EXERCISE ▸ From the material below, reproduce exactly the stretch of lines that begins with the line holding "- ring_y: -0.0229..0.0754" and ends with the line holding "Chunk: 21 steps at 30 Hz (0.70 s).", skipping the pictures.

SOURCE DATA ▸
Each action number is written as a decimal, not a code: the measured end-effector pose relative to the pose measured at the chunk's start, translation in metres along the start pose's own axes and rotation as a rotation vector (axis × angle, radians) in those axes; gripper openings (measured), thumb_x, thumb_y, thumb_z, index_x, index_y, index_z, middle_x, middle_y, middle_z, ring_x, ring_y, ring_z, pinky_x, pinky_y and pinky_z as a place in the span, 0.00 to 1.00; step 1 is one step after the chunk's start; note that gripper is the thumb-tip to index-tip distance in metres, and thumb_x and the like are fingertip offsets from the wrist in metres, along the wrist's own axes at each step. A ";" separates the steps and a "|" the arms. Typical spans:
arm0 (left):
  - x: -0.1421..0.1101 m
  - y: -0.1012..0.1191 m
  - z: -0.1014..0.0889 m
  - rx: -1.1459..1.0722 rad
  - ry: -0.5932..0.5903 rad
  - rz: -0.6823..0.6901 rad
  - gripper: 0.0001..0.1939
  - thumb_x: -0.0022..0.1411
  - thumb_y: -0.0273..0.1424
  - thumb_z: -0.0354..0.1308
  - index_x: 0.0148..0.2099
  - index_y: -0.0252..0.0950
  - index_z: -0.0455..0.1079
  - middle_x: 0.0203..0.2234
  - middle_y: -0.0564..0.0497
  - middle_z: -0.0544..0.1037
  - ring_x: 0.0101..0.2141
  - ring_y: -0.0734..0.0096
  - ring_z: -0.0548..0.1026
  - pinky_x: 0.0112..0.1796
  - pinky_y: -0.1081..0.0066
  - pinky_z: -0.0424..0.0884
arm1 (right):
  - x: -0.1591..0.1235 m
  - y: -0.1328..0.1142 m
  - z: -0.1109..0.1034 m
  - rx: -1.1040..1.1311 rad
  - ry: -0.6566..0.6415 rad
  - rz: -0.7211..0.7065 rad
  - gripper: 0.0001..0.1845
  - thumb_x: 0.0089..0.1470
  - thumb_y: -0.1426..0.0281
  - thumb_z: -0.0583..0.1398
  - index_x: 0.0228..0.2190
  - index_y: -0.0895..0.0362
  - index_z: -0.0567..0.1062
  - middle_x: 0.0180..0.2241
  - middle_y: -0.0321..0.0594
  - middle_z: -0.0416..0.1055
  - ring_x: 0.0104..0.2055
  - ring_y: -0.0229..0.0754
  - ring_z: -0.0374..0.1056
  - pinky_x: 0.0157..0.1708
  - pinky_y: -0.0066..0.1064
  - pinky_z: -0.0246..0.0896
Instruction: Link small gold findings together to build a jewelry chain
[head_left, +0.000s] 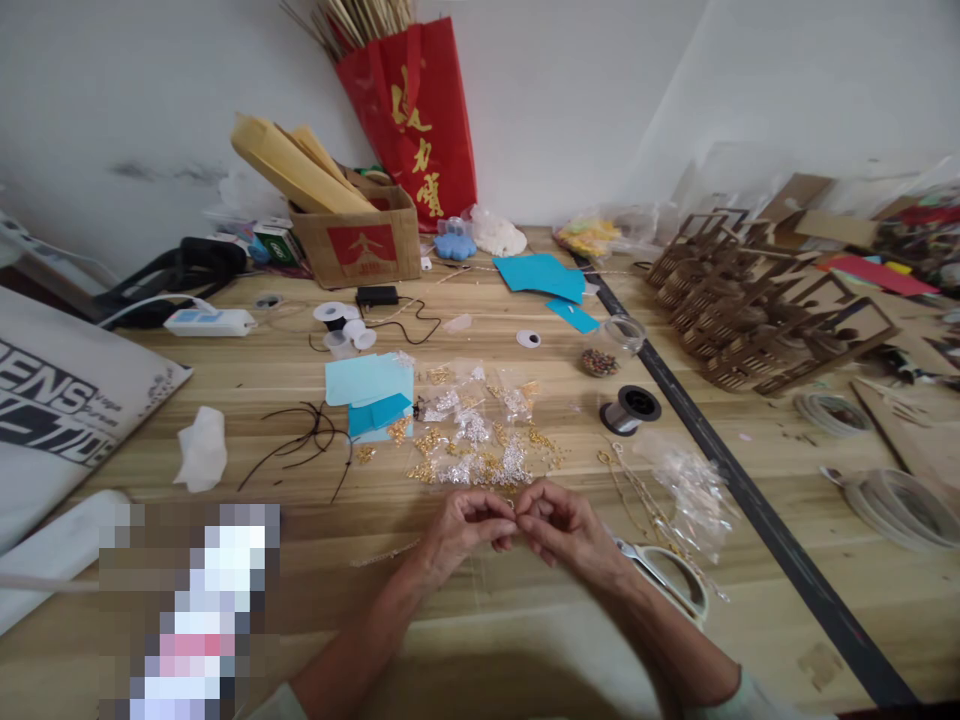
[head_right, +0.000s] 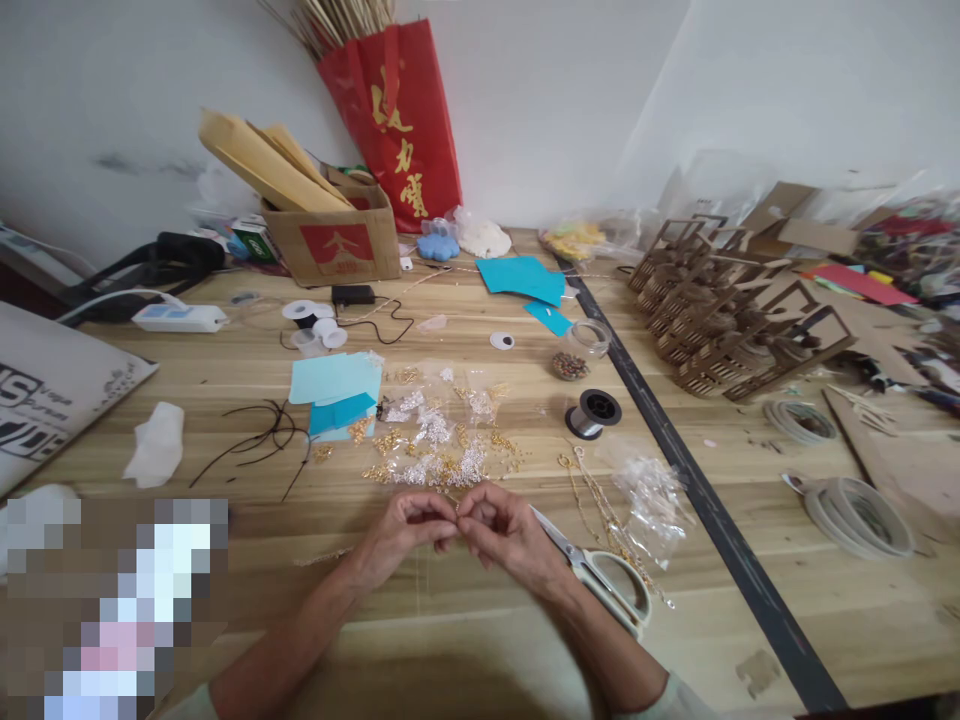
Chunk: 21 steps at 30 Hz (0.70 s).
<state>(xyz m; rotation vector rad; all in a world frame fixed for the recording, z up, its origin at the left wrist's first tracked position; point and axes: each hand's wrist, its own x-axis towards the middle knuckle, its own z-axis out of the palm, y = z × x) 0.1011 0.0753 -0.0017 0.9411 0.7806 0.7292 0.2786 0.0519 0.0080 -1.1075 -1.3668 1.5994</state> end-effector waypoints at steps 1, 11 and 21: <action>0.000 0.000 0.000 0.003 0.010 0.011 0.10 0.46 0.33 0.69 0.27 0.31 0.75 0.18 0.53 0.74 0.21 0.77 0.70 0.26 0.75 0.68 | 0.000 0.000 -0.001 0.003 0.005 0.002 0.13 0.54 0.60 0.61 0.32 0.58 0.70 0.17 0.30 0.65 0.16 0.29 0.55 0.15 0.20 0.53; 0.000 0.004 -0.001 -0.091 -0.045 -0.024 0.28 0.43 0.31 0.71 0.47 0.33 0.68 0.21 0.55 0.75 0.20 0.77 0.71 0.24 0.75 0.69 | -0.001 -0.004 -0.007 0.021 -0.155 0.052 0.17 0.55 0.61 0.60 0.43 0.58 0.74 0.21 0.33 0.69 0.17 0.29 0.57 0.16 0.20 0.54; 0.000 0.000 -0.002 -0.070 -0.139 -0.086 0.30 0.42 0.32 0.72 0.48 0.33 0.66 0.22 0.53 0.77 0.18 0.77 0.71 0.21 0.77 0.66 | 0.000 -0.003 -0.007 -0.015 -0.225 -0.007 0.12 0.56 0.63 0.60 0.35 0.58 0.78 0.28 0.40 0.76 0.19 0.30 0.57 0.17 0.21 0.54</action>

WRITTEN SOLUTION ▸
  - ring_y: -0.0229..0.0754
  - ring_z: -0.0374..0.1056
  - pinky_x: 0.0157..0.1708
  - pinky_y: -0.0066..0.1064
  - pinky_z: -0.0246..0.0896
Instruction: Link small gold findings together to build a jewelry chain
[head_left, +0.000s] 
[head_right, +0.000s] 
Chunk: 21 steps at 30 Hz (0.70 s).

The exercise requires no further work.